What the task asks →
If a line in the records below contains the word "right", copy it.

Records supplied →

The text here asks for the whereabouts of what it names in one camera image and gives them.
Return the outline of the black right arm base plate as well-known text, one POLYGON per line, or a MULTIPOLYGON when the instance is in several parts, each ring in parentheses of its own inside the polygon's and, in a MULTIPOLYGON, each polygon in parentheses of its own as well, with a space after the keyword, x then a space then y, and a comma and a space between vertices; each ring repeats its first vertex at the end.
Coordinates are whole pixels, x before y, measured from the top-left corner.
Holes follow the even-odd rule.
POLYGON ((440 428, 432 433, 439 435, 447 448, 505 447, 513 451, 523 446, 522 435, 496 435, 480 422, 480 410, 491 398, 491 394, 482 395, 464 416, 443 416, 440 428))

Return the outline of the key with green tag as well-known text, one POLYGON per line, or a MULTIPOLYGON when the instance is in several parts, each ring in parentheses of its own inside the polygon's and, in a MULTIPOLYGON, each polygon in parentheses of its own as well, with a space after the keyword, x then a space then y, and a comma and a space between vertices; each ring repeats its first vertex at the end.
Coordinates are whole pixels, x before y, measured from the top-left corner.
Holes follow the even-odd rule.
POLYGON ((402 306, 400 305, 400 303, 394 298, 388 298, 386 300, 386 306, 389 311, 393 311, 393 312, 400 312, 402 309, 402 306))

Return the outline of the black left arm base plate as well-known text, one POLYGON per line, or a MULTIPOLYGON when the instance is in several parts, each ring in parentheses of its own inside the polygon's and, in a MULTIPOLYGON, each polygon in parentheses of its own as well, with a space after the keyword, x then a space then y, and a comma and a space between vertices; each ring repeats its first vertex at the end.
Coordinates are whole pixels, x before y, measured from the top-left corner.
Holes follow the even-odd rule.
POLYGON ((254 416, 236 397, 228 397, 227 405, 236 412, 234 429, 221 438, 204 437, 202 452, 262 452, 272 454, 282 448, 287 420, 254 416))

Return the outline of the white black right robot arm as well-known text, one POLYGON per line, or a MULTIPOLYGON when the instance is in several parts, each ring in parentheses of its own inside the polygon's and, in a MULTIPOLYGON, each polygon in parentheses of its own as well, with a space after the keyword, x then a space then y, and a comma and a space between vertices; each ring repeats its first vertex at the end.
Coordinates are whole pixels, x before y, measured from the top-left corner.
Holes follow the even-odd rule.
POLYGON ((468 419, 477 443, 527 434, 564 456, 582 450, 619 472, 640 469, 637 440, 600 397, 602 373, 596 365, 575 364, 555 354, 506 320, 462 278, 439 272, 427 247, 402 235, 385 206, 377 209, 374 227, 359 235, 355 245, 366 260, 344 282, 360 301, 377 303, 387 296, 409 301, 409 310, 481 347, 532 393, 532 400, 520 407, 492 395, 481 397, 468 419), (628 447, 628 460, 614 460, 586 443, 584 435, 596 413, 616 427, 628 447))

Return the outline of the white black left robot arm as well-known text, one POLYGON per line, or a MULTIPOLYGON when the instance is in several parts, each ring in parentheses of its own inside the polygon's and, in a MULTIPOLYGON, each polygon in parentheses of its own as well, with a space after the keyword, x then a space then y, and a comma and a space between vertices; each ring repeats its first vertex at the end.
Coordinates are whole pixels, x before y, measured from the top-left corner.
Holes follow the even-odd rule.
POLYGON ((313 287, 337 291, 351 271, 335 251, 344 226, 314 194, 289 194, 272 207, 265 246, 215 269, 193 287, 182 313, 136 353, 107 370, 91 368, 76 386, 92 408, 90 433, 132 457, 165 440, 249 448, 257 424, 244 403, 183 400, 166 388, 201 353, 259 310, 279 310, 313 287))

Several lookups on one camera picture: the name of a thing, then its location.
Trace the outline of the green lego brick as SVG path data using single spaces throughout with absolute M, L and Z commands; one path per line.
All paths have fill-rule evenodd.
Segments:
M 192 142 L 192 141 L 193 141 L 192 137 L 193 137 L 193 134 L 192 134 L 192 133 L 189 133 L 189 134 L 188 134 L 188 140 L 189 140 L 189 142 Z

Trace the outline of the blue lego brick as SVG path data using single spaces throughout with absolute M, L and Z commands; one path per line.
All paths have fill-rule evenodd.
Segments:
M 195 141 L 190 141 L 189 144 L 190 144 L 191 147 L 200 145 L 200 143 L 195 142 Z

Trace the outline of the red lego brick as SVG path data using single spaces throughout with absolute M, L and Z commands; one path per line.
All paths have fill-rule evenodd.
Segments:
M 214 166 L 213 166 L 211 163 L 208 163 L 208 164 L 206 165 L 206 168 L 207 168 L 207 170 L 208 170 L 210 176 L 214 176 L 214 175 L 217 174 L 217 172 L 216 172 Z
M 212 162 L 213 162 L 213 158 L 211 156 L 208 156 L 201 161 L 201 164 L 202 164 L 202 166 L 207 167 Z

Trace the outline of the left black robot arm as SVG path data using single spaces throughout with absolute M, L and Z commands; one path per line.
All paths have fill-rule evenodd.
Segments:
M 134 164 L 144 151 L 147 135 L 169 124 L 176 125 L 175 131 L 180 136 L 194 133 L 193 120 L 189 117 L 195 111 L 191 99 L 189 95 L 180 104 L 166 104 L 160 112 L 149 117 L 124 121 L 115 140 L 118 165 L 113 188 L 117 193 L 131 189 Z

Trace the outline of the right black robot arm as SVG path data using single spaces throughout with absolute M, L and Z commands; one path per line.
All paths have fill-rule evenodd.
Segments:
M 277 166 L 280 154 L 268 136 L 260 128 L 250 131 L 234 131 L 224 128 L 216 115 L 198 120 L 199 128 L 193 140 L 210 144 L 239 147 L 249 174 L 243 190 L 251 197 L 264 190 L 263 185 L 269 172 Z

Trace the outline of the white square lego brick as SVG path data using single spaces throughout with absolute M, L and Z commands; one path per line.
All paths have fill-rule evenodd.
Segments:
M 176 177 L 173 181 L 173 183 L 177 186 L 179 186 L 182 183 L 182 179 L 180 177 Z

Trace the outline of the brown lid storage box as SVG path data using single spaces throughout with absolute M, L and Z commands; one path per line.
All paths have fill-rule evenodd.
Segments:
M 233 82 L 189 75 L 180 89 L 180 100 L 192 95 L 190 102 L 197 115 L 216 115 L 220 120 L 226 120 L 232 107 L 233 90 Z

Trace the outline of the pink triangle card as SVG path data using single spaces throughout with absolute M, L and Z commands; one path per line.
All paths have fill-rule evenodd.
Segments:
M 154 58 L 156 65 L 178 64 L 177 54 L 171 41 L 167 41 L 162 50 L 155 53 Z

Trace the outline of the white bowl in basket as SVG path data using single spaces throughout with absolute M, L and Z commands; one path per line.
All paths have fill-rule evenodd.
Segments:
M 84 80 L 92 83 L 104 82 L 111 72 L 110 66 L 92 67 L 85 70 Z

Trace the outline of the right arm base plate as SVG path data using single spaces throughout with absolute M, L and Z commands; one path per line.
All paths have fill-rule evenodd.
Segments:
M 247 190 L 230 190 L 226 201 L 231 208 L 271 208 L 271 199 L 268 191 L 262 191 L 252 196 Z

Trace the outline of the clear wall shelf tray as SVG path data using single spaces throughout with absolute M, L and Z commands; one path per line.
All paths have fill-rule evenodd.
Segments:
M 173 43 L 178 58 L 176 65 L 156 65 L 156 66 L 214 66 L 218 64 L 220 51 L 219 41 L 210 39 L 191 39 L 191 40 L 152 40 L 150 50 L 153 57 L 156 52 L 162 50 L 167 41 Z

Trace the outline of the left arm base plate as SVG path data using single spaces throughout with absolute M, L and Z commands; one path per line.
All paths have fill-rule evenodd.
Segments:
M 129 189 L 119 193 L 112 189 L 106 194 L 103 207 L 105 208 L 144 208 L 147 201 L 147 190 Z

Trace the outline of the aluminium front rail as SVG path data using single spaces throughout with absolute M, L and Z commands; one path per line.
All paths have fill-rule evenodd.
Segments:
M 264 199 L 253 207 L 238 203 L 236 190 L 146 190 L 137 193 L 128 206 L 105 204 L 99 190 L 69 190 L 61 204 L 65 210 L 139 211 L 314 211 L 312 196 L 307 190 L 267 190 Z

Answer for this exercise →
Return the outline of the black right arm base plate as well-known text, one POLYGON per line, or a MULTIPOLYGON when the instance is in several parts, each ring in parentheses of its own inside the polygon's and, in a MULTIPOLYGON, each polygon in parentheses of its own as well, with a space after the keyword, x then a space then y, and a comma and a space between vertices; each ring repeats its first vertex at the end.
Return the outline of the white black right robot arm as well-known text, one POLYGON per line, or a MULTIPOLYGON when the instance is in several parts, each ring in parentheses of its own inside the polygon's and, in a MULTIPOLYGON, each polygon in parentheses of its own as well, with a space after the keyword, x then a space then y, and a comma and a space between vertices; each ring repeats its first vertex at the end.
Trace the outline of the right black robot arm as SVG path data using single spaces throughout with absolute M, L and Z commands; one path per line.
Trace the outline of the right arm base plate as SVG path data using single spaces throughout with absolute M, L and Z commands; one path per line.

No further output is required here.